• **WHAT YOU HAVE TO DO**
Make an exact copy of the listing, without images.

• **DATASET EXTRACT**

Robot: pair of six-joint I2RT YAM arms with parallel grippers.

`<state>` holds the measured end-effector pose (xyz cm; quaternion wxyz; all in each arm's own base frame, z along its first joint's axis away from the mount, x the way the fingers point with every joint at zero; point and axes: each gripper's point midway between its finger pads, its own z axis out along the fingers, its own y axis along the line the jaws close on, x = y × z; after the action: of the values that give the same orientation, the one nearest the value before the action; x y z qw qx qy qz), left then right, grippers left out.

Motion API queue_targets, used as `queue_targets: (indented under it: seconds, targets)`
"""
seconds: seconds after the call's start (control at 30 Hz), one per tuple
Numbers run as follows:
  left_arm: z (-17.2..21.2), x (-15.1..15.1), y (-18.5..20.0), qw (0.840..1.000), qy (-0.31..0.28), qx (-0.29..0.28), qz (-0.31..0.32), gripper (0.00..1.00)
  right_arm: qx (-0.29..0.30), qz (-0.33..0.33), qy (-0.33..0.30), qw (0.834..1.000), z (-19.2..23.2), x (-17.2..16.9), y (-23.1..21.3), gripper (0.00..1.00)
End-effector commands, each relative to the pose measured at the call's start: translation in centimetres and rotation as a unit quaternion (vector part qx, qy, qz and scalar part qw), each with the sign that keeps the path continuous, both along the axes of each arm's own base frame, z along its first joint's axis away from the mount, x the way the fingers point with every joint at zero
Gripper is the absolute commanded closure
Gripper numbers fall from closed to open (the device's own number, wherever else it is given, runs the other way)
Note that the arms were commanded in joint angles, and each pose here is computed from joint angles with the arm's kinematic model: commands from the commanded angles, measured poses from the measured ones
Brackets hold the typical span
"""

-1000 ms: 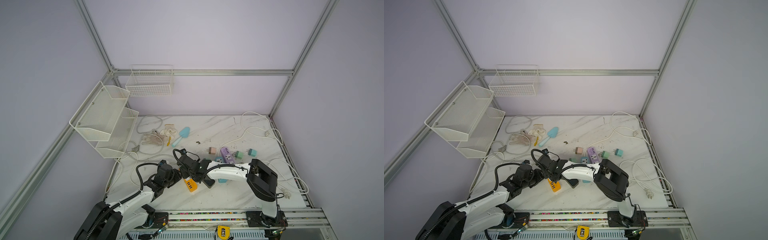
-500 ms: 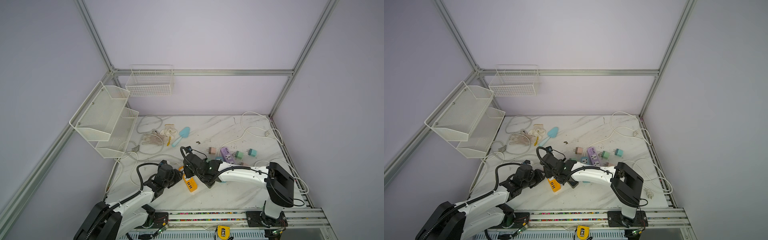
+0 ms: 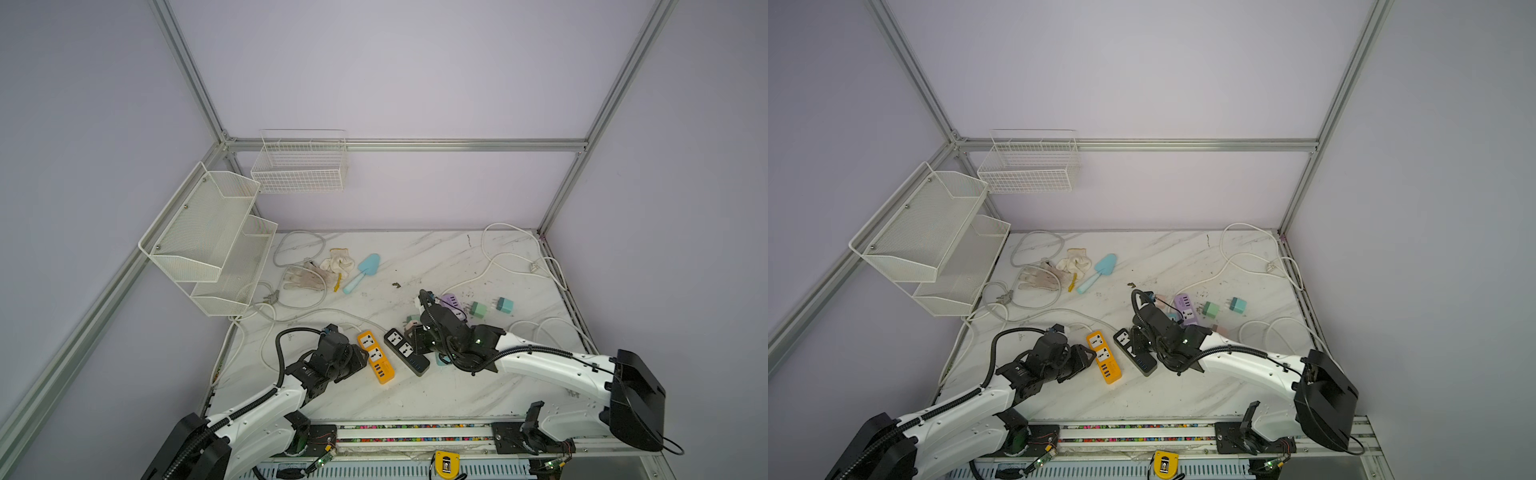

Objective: Pull the plug off the socket
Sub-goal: 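Pull the second pink plug out of the orange strip with right gripper, then lower the pink plug onto the table near the teal strip and open right gripper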

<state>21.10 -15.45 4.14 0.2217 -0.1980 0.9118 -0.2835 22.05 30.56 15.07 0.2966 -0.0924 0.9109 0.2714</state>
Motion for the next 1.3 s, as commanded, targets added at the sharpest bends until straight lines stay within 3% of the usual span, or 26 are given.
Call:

• **REPLY**
Robot: pair of six-joint I2RT YAM arms with parallel grippers.

`<state>` holds the measured end-effector pose (xyz cm; quaternion wxyz; all in each arm's own base frame, z along its first joint's axis away from the mount, x the way the fingers point with every joint at zero; point and axes: each gripper's point midway between its finger pads, its own z axis out along the fingers, its own y axis along the line the jaws close on, x = y × z; after the action: of the values that give the same orientation, the one nearest the value before the action; x y z qw qx qy qz), left then right, grippers left out.

Motion API queue_targets, used as `queue_targets: (indented under it: seconds, targets)`
"""
seconds: seconds after the call's start (control at 30 Hz), one per tuple
Numbers run as follows:
  left_arm: z (-17.2..21.2), x (-15.1..15.1), y (-18.5..20.0), qw (0.840..1.000), qy (-0.31..0.28), qx (-0.29..0.28), qz (-0.31..0.32), gripper (0.00..1.00)
  right_arm: qx (-0.29..0.30), qz (-0.33..0.33), qy (-0.33..0.30), qw (0.834..1.000), z (-19.2..23.2), x (-17.2..16.9), y (-23.1..21.3), gripper (0.00..1.00)
End-effector commands, each relative to the pose measured at the call's start: translation in centimetres and rotation as a unit quaternion (vector part qx, qy, qz and scalar part qw), each with the sign that keeps the path continuous, both along the axes of each arm's own base frame, z along its first joint's axis away from the mount, x the way the fingers point with every joint at zero
Gripper is the absolute commanded closure
Gripper numbers fall from closed to open (the device's own number, wherever else it is given, runs the other way)
Note that the arms were commanded in joint angles, and each pose here is computed from joint angles with the arm's kinematic model: commands from the commanded angles, measured poses from the measured ones
Brackets hold the typical span
"""

-1000 ms: 
-500 ms: 
+0 ms: 

Objective: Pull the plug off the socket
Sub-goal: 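Pull the second pink plug out of the orange strip with right gripper, then lower the pink plug onto the table near the teal strip and open right gripper
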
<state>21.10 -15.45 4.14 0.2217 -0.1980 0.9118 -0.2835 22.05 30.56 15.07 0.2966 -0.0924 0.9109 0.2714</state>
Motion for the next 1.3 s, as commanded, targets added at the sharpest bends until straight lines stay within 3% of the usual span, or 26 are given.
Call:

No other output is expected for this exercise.